Prostatitis, from a pathologist standpoint, is an increased number of inflammatory cells within the prostatic parenchyma. As with inflammatory markers in urine, inflammation of the prostate is not specific to prostatitis and can be found in patients without prostate disease. Therefore, biopsy is rarely used to diagnose prostatitis. Biopsies done to evaluate for prostate cancer commonly show chronic inflammation and if patients area asymptomatic they are categorized as IV prostatitis (asymptomatic inflammatory prostatitis) (See the image below.)

A nonspecific, mixed inflammatory infiltrate that A nonspecific, mixed inflammatory infiltrate that consists of lymphocytes, plasma cells, and histiocytes is typical in chronic bacterial prostatitis.

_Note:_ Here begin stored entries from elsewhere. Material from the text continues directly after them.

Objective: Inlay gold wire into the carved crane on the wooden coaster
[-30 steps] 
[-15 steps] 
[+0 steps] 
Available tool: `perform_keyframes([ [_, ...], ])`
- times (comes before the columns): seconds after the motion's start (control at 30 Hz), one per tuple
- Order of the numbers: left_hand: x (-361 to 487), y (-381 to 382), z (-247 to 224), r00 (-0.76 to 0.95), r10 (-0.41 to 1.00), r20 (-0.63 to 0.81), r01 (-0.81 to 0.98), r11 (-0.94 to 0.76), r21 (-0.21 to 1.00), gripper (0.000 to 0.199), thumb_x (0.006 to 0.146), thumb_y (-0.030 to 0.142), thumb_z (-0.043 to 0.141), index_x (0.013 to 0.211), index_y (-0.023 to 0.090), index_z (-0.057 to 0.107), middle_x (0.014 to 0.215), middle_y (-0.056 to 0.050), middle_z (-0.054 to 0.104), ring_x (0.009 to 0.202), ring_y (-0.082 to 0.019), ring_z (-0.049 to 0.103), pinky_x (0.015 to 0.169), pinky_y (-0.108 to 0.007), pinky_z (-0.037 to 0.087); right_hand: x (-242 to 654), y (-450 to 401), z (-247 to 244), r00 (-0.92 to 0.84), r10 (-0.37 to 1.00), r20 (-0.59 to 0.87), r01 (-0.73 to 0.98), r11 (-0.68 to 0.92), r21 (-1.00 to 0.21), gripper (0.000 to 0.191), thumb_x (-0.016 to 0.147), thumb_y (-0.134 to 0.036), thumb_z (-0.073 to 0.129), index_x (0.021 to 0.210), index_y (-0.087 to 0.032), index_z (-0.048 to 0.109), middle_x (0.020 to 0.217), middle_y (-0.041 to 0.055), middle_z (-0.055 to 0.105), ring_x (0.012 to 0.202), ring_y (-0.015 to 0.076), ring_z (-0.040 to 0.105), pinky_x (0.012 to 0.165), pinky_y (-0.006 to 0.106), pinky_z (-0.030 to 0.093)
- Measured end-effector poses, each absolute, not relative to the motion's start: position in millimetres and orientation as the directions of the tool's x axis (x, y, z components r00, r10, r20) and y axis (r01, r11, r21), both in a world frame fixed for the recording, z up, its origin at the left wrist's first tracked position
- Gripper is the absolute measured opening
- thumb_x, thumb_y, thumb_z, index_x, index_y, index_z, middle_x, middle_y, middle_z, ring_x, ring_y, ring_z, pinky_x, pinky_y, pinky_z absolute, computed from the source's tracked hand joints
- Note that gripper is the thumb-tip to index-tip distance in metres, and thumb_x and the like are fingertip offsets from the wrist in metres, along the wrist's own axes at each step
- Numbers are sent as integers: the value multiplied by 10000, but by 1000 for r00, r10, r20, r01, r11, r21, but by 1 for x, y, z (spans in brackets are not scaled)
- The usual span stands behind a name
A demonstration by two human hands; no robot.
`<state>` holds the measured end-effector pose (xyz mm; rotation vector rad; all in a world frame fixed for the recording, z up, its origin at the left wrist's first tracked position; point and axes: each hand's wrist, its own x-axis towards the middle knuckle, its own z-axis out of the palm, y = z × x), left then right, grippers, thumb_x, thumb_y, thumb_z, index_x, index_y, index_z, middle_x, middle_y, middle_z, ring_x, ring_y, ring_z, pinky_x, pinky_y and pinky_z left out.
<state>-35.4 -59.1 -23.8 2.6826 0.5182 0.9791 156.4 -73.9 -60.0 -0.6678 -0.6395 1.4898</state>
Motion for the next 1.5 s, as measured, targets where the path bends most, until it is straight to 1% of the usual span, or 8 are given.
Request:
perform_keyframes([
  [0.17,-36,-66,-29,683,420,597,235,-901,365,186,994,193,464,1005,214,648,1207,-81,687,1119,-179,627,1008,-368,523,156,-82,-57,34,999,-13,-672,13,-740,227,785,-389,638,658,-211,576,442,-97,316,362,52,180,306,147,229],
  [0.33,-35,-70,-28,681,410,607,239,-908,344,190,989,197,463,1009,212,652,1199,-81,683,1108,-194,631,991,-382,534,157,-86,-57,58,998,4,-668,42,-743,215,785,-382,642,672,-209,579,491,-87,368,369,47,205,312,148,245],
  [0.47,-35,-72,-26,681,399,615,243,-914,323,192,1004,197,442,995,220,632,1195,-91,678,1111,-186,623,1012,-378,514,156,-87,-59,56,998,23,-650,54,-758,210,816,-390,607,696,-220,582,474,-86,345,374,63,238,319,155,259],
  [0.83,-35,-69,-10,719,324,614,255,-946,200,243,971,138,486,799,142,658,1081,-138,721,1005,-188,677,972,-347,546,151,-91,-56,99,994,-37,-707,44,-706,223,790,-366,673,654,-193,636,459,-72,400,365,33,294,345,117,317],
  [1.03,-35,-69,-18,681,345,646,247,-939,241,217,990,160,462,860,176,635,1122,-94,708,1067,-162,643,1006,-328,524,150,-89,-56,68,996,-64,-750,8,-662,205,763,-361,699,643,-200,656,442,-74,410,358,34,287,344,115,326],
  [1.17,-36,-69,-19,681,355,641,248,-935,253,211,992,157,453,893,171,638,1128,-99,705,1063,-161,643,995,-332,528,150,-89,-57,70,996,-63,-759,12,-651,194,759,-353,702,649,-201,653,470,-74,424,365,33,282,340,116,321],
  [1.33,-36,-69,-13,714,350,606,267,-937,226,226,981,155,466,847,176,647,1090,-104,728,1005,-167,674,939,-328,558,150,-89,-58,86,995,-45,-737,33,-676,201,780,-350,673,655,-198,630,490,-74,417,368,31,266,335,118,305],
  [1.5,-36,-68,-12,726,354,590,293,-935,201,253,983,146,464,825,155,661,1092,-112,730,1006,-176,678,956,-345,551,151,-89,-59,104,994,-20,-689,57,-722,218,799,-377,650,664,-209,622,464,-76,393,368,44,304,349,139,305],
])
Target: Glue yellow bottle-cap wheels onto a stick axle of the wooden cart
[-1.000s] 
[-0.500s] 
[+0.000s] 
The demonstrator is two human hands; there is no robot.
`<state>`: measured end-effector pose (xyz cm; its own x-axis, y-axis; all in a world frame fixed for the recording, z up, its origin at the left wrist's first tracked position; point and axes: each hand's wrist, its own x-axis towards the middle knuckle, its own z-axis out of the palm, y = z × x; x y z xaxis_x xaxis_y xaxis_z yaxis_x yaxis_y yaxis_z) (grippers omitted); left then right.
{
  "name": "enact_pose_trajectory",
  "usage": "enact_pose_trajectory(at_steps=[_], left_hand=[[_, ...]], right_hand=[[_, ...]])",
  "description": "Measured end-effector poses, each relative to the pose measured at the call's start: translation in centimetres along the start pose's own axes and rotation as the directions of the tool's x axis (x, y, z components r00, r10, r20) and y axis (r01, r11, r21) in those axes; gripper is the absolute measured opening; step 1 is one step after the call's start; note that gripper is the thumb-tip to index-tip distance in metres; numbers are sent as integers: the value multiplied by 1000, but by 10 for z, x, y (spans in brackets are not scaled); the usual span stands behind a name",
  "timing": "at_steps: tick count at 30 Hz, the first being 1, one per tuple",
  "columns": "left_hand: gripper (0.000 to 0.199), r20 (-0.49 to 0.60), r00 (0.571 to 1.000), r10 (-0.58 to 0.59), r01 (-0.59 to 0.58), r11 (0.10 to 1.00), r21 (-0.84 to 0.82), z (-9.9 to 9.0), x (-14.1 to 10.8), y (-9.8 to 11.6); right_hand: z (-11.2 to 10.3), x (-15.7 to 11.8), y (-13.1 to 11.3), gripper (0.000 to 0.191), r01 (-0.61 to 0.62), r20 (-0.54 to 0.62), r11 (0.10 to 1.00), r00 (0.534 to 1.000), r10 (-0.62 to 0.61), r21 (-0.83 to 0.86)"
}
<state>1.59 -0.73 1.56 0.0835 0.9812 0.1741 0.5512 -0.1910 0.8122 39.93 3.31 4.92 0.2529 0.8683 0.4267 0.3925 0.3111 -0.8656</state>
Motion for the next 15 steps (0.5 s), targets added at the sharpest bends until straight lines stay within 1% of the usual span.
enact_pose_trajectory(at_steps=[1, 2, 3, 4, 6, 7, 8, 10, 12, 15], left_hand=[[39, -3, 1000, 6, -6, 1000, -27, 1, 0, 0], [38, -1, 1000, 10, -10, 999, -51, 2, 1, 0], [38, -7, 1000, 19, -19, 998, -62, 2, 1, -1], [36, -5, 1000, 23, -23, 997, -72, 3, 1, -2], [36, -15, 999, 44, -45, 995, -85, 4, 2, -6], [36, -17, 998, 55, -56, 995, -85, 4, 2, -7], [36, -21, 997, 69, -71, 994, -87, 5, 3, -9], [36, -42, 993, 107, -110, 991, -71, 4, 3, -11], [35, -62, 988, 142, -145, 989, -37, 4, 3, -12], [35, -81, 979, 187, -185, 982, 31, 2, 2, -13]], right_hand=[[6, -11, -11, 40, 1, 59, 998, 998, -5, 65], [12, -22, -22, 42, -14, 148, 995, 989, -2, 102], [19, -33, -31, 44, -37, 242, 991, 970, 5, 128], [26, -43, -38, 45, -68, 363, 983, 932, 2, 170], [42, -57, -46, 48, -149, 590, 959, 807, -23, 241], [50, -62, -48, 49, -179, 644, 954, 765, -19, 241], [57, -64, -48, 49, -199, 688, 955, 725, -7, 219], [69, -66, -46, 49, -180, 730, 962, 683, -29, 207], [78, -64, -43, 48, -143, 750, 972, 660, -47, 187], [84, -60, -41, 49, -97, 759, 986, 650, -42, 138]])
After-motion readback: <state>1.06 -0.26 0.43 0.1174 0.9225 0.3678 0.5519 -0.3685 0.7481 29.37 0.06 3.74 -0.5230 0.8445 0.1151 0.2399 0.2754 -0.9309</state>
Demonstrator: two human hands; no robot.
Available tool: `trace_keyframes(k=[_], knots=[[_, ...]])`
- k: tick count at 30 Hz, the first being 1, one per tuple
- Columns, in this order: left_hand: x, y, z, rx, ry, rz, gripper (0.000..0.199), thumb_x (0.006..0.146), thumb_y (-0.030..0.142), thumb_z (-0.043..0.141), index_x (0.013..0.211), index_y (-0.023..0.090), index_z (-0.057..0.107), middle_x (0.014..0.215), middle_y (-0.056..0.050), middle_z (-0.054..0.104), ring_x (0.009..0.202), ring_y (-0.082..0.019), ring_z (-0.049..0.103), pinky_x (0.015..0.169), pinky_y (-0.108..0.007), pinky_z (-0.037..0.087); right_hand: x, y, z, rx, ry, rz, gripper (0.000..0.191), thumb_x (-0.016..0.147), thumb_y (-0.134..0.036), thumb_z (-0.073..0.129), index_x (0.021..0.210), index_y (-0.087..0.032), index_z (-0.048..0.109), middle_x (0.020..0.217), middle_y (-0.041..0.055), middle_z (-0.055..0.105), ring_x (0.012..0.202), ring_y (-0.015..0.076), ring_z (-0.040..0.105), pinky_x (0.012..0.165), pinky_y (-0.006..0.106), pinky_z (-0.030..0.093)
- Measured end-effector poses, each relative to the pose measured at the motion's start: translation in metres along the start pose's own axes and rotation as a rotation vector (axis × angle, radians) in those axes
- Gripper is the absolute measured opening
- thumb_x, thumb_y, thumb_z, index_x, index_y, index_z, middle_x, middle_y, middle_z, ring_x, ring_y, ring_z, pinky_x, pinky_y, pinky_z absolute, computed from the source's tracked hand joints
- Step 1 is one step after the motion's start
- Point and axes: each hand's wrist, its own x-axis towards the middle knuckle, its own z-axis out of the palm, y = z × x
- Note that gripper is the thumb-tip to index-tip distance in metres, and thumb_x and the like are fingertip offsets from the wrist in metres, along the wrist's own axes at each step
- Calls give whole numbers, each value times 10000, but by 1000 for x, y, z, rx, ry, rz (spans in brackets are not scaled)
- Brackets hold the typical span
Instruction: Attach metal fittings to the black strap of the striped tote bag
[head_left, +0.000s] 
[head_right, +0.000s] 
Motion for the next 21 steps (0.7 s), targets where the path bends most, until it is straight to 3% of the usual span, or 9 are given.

Inflammation of the prostate tends most commonly follows a pattern of stromal lymphocytic infiltrates adjacent to acini, but varies and may also include glandular or periglandular inflammation in patient with chronic prostatitis.  [1]

Prostatic calculi may also be associated with inflammation as they obstruct prostatic ducts limiting drainage or provide a nidus for bacteria, which can contribute to inflammation.